- [Task requirements] The material must be repeated exactly, with every line intact.

- [Given material]

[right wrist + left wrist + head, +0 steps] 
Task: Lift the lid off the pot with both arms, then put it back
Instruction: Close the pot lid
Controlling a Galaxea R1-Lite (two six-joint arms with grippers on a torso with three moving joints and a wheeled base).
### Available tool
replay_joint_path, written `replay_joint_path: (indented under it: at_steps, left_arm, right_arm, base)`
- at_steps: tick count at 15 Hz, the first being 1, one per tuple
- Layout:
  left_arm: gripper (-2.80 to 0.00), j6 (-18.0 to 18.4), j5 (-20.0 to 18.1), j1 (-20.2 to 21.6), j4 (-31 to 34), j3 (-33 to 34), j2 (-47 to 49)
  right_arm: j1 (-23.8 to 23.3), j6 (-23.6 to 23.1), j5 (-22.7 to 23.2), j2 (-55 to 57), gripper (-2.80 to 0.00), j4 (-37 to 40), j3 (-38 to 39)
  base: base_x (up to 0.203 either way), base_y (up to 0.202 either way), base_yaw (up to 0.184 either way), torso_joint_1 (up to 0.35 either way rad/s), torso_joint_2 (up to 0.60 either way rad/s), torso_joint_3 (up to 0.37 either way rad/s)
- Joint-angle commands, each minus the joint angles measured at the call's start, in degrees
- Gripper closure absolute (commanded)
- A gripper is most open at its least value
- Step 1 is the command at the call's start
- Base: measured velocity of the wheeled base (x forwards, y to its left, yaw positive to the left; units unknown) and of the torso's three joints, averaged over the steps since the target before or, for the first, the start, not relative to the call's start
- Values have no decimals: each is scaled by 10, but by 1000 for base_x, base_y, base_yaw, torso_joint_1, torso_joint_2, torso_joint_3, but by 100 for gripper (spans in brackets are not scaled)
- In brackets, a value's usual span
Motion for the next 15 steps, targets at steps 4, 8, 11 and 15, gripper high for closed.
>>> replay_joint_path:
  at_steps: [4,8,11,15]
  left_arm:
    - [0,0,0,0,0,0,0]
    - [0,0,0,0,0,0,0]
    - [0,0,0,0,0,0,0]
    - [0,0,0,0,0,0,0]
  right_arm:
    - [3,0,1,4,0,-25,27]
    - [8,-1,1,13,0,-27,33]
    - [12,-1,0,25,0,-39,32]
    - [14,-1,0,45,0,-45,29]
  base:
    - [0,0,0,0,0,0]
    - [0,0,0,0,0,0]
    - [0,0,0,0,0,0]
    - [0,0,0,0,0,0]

- [Problem solution]
[right wrist + left wrist + head, +0 steps] 
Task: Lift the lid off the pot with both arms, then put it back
Instruction: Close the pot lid
Controlling a Galaxea R1-Lite (two six-joint arms with grippers on a torso with three moving joints and a wheeled base).
### Available tool
replay_joint_path, written `replay_joint_path: (indented under it: at_steps, left_arm, right_arm, base)`
- at_steps: tick count at 15 Hz, the first being 1, one per tuple
- Layout:
  left_arm: gripper (-2.80 to 0.00), j6 (-18.0 to 18.4), j5 (-20.0 to 18.1), j1 (-20.2 to 21.6), j4 (-31 to 34), j3 (-33 to 34), j2 (-47 to 49)
  right_arm: j1 (-23.8 to 23.3), j6 (-23.6 to 23.1), j5 (-22.7 to 23.2), j2 (-55 to 57), gripper (-2.80 to 0.00), j4 (-37 to 40), j3 (-38 to 39)
  base: base_x (up to 0.203 either way), base_y (up to 0.202 either way), base_yaw (up to 0.184 either way), torso_joint_1 (up to 0.35 either way rad/s), torso_joint_2 (up to 0.60 either way rad/s), torso_joint_3 (up to 0.37 either way rad/s)
- Joint-angle commands, each minus the joint angles measured at the call's start, in degrees
- Gripper closure absolute (commanded)
- A gripper is most open at its least value
- Step 1 is the command at the call's start
- Base: measured velocity of the wheeled base (x forwards, y to its left, yaw positive to the left; units unknown) and of the torso's three joints, averaged over the steps since the target before or, for the first, the start, not relative to the call's start
- Values have no decimals: each is scaled by 10, but by 1000 for base_x, base_y, base_yaw, torso_joint_1, torso_joint_2, torso_joint_3, but by 100 for gripper (spans in brackets are not scaled)
- In brackets, a value's usual span
Motion for the next 15 steps, targets at steps 4, 8, 11 and 15, gripper high for closed.
>>> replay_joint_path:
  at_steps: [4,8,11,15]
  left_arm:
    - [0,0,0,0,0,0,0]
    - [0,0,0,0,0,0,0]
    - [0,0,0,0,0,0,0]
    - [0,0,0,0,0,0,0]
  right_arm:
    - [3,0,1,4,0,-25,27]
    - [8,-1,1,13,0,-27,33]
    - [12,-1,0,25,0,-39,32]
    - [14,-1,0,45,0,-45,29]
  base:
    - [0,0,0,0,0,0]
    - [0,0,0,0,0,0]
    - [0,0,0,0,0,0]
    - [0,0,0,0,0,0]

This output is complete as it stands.